Keyboard shortcuts

Press or to navigate between chapters

Press S or / to search in the book

Press ? to show this help

Press Esc to hide this help

The Single-Core Constraint

Moonpool runs every simulation on a single OS thread. This is not a limitation we reluctantly accept. It is the first design decision we made, and every other decision follows from it.

One Thread, One Order

A multi-threaded tokio runtime uses a work-stealing thread pool. When a task yields at an .await, any thread in the pool might pick it up. Two tasks that resume “at the same time” can execute in either order, and that order changes between runs. This is fine for production throughput.

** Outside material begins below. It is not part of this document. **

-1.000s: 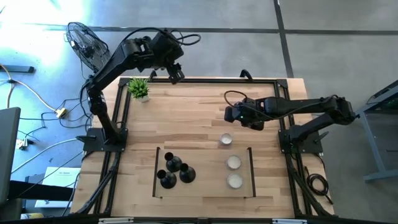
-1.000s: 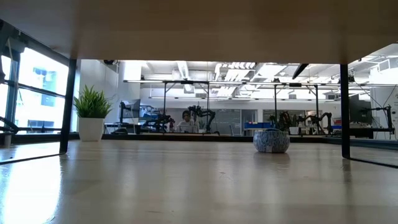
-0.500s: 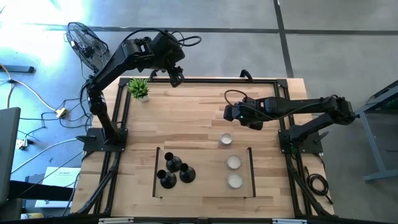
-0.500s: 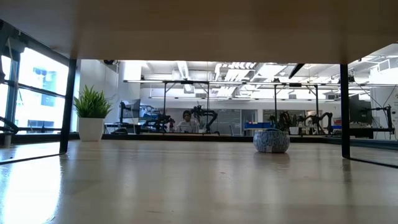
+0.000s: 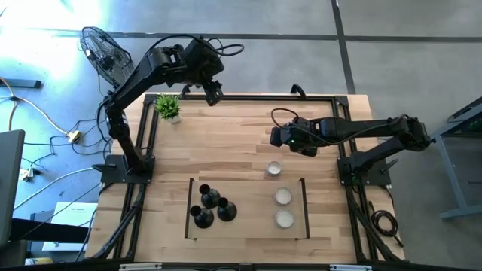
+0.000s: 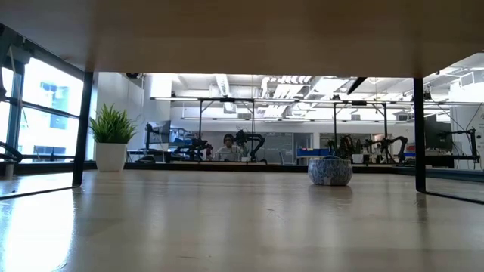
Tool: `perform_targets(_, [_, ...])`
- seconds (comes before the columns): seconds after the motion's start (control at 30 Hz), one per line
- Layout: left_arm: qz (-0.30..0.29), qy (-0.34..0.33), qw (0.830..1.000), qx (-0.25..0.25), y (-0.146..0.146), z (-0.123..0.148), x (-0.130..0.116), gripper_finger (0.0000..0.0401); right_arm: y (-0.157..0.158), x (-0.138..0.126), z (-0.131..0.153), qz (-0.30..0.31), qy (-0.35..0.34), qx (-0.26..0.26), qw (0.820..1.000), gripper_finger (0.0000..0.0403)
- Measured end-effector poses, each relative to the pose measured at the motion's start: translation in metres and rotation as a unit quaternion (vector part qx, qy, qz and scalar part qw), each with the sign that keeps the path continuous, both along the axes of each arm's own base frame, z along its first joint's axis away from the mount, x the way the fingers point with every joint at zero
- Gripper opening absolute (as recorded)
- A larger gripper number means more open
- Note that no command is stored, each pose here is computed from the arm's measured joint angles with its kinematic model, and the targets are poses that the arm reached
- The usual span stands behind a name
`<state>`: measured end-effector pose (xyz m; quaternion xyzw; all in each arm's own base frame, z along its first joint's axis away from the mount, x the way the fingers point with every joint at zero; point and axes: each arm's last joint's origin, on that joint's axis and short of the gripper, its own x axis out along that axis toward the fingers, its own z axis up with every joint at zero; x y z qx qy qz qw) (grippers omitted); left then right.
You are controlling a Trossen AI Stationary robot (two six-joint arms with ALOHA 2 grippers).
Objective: Pick & Place candle stick holders
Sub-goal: Put the blue scented candle on the shelf
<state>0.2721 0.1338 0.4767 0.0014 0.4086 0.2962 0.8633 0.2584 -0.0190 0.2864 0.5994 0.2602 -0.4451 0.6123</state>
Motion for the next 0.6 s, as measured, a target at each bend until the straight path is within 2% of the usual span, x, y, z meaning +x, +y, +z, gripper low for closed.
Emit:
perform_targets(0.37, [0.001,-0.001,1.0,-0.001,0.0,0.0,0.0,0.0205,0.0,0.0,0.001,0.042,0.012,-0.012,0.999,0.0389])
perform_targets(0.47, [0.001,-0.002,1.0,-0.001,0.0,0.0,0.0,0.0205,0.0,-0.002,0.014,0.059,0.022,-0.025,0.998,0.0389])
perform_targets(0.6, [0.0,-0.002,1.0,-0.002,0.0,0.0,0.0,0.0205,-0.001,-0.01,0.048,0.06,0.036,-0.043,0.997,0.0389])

It is fatal for deterministic simulation.

With a single thread, there is exactly one legal execution order for any given set of ready tasks. Task A resumes before Task B, or Task B before Task A, and the choice is controlled by our scheduler, not the OS. The RNG picks the order. The seed determines the RNG. Done.

How We Get There

Moonpool uses tokio’s current-thread runtime:

#![allow(unused)]
fn main() {
tokio::runtime::Builder::new_current_thread()
    .enable_io()
    .enable_time()
    .build()
}

One OS thread drives the entire simulation. No work-stealing pool. No preemption between yield points. When a future resumes, it resumes on the same thread that suspended it, in an order our scheduler chose deterministically from the seed.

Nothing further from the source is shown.